• [MATERIAL PROVIDED]
###
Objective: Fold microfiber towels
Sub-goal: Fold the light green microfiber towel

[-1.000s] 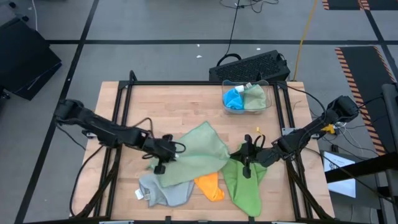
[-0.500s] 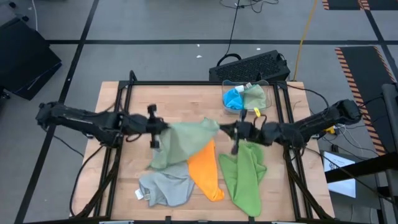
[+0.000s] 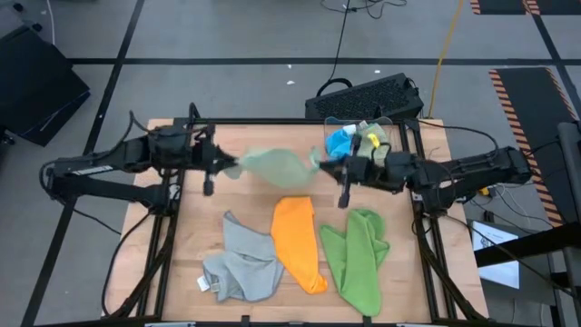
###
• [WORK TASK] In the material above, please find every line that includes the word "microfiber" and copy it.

• [RESPONSE FOR THIS EXERCISE]
Objective: Fold microfiber towels
Sub-goal: Fold the light green microfiber towel

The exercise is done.